UNITED STATES
SECURITIES AND EXCHANGE COMMISSION
Washington, D.C. 20549
___________________________
FORM 8-K
CURRENT REPORT
Pursuant to Section 13 or 15(d) of the Securities Exchange Act of 1934
Date of Report (Date of earliest event reported): April 9, 2024
RISE GOLD CORP.
(Exact name of registrant as specified in its charter)
Nevada | 000-53848 | 30-0692325 |
(State or other jurisdiction | (Commission | (IRS Employer |
of incorporation) | File Number) | Identification No.) |
650-669 Howe Street
Vancouver, British Columbia, Canada V6C 0B4
(Address of principal executive offices) (ZIP Code)
Registrant’s telephone number, including area code: (604) 260-4577
Check the appropriate box below if the Form 8-K filing is intended to simultaneously satisfy the filing obligation of the registrant under any of the following provisions:
☐ Written communications pursuant to Rule 425 under the Securities Act (17 CFR 230.425)
☐ Soliciting material pursuant to Rule 14a-12 under the Exchange Act (17 CFR 240.14a-12)
☐ Pre-commencement communications pursuant to Rule 14d-2(b) under the Exchange Act (17 CFR 240.14d-2(b))
☐ Pre-commencement communications pursuant to Rule 13e-4(c) under the Exchange Act (17 CFR 240.13e-4(c))
Securities registered pursuant to Section 12(b) of the Act:
Title of each class | | Trading Symbols | | Name of each exchange on which registered |
N/A | | N/A | | N/A |
Indicate by check mark whether the registrant is an emerging growth company as defined in Rule 405 of the Securities Act of 1933 (§ 230.405 of this chapter) or Rule 12b-2 of the Securities Exchange Act of 1934 (§ 240.12b -2 of this chapter).
Emerging growth company ☐
If an emerging growth company, indicate by check mark if the registrant has elected not to use the extended transition period for complying with any new or revised financial accounting standards provided pursuant to Section 13(a) of the Exchange Act. ☐
Item 3.02 Unregistered Sales of Equity Securities
On April 9, 2024, Rise Gold Corp. (the "Corporation") announced that it has increased the size of the non-brokered private placement previously announced in its April 3, 2024 news release from US$500,000 up to US$750,000 through the issuance of up to 7,894,736 units (each a "Unit") at a price of US$0.095 per Unit (~CDN$0.128 per Unit), with each Unit comprising one share of common stock (a "Share") and one-half of one share purchase warrant (the "Private Placement").
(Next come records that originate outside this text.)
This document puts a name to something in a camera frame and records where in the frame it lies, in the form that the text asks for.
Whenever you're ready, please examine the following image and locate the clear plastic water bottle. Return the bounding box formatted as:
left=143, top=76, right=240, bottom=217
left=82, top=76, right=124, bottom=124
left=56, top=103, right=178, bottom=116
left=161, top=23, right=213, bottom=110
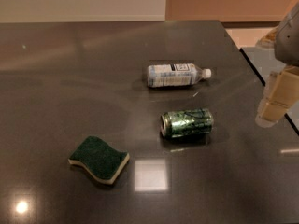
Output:
left=147, top=63, right=212, bottom=88

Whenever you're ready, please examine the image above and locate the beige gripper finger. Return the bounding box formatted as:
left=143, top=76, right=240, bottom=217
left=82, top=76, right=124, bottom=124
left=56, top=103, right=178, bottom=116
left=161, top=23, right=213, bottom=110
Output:
left=255, top=65, right=299, bottom=128

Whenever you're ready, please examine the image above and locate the green and yellow sponge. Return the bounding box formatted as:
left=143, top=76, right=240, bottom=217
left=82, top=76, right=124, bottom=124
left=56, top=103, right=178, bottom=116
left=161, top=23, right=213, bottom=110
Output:
left=68, top=136, right=130, bottom=185

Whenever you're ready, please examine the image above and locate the green soda can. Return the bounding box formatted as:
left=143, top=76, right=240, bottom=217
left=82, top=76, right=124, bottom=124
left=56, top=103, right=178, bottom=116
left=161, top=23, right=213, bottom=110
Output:
left=161, top=108, right=214, bottom=138
Each whole warrant (a "Warrant") entitles the holder to acquire one Share at an exercise price of US$0.158 (~CDN$0.21) for a period of three years from the date of issuance. The Company further announced it has completed the first tranche of the non-brokered Private Placement.
In this first tranche, the Corporation raised a total of US$545,902 through the sale of 5,746,341 units. Warrants issued may be exercised until April 9, 2027. The Corporation paid US$885 in finder's fees and issued a total of 9,000 finder's warrants, where each finder's warrant entitles the holder to acquire one Share at a price of US$0.158 until April 9, 2026.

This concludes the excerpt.